Crash on com.apollographql.websocket on _inputStreamCallbackFunc #3390

aaronbarsky · 2024-06-10T16:55:46Z

Summary

Crashlytics is reporting a very rare but consistent crash on the com.apollograph.websocket queue.

Crashed: com.apollographql.websocket
EXC_BAD_ACCESS KERN_INVALID_ADDRESS 0x0000000f9d3993a0
0 libobjc.A.dylib objc_retain + 16
1 libobjc.A.dylib objc_retain_x0 + 16
2 CoreFoundation _inputStreamCallbackFunc + 60
3 CoreFoundation _signalEventSync + 216
4 CoreFoundation ___signalEventQueue_block_invoke + 28
5 libdispatch.dylib _dispatch_call_block_and_release + 32

The app is a mix of 60% foreground and 40% background.

Version

1.9.2

Steps to reproduce the behavior

Unfortunately I only have crash logs

Logs

No response

Anything else?

My hunch is that it's the FoundationStream teardown sequence:

 func cleanup() {
    if let stream = inputStream {
      stream.delegate = nil
      CFReadStreamSetDispatchQueue(stream, nil)
      stream.close()
    }

stream.delegate is an unowned(unsafe) var.

There are several codepaths where cleanup is not called on com.apollographql.websocket. When this happens, delegate can be set to nil as the CFReadStream is attempting to invoke a callback on the deallocated delegate.

The text was updated successfully, but these errors were encountered:

calvincestari · 2024-06-10T20:34:53Z

Hi @aaronbarsky - you mentioned this being consistent; do you know the conditions or sequence of events that leads to the crash. Being able to have a reproduction case would be immensely helpful to resolving this.

aaronbarsky · 2024-06-10T21:12:38Z

By consistent, I mean that the call stack is exactly the same in each case. It happens about 1/500 sessions.

The challenge is that the start of the crash is

CoreFoundation _inputStreamCallbackFunc

which makes it quite tough to write a unit test or minimally reproducible example.

AnthonyMDev · 2024-08-09T17:57:24Z

We're going to really struggle to create or verify a fix for this since, as you said, its difficult to reproduce it.

There are several codepaths where cleanup is not called on com.apollographql.websocket. When this happens, delegate can be set to nil as the CFReadStream is attempting to invoke a callback on the deallocated delegate.

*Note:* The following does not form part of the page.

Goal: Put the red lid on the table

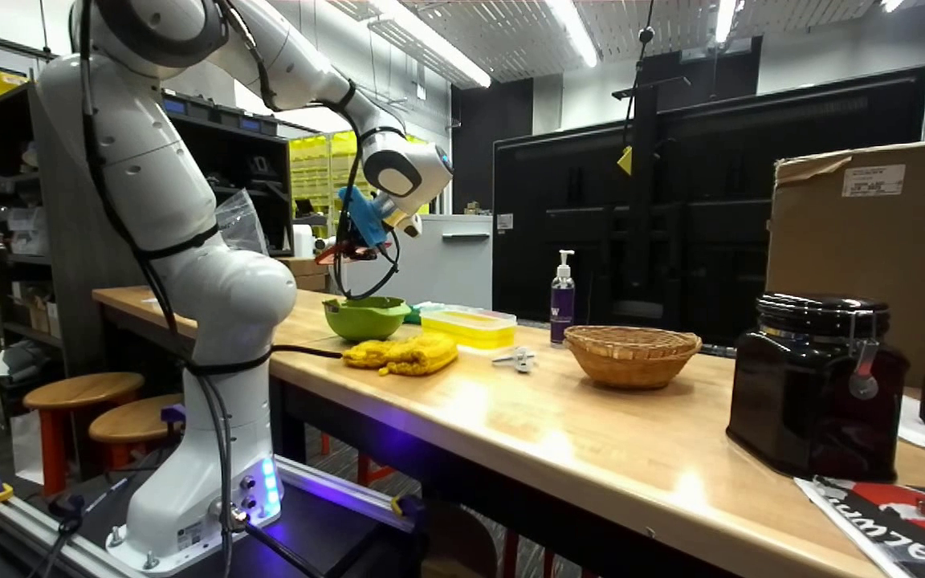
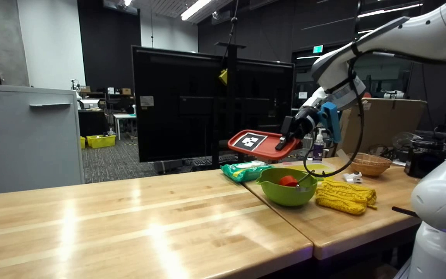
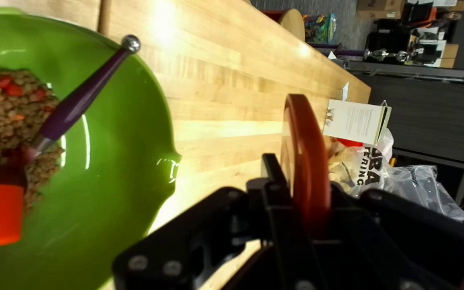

What codepaths are you referring to here? If there are some obvious areas where we are creating unsafe memory access, I'd suggest trying to fork the library, fix the cleanup() methods calls and ship a new version. If that prevents the crashes, we'd be happy to take a PR with the fixes you've made?

aaronbarsky · 2024-09-03T17:00:10Z

I worked around the problem with an explicit call to closeConnection.

Previously I had

func makeWebSocketClient(connectionHeaders:JSONEncodableDictionary) -> ApolloClientProtocol {
   let configuration = WebSocketTransport.Configuration(
            reconnect: false,
            connectingPayload: connectionHeaders)

    let webSocketClient = WebSocket(
            url: ...,
            protocol: .graphql_transport_ws)

    let wsTransport = WebSocketTransport(
            websocket: webSocketClient,
            config: configuration)

    return ApolloClient(networkTransport: wsTransport, store: ApolloStore(cache: InMemoryNormalizedCache()))
}

    // use client
    apolloClient = nil

Now I keep an explicit reference to the networkTransport so I can close it before deallocating the client

   let configuration = ...
   let webSocketClient = ...
   self.wsTransport = ...
   return  apolloClient = ...

   // use client
   self.wsTransport.closeConnection()
   self.wsTransport = nil
   self.apolloClient = nil

(Note that networkTransport is internal to ApolloClient so I need to keep the extra reference for access to the closeConnection function)

Fixing it in the library would require a lot of changes, that could be complex.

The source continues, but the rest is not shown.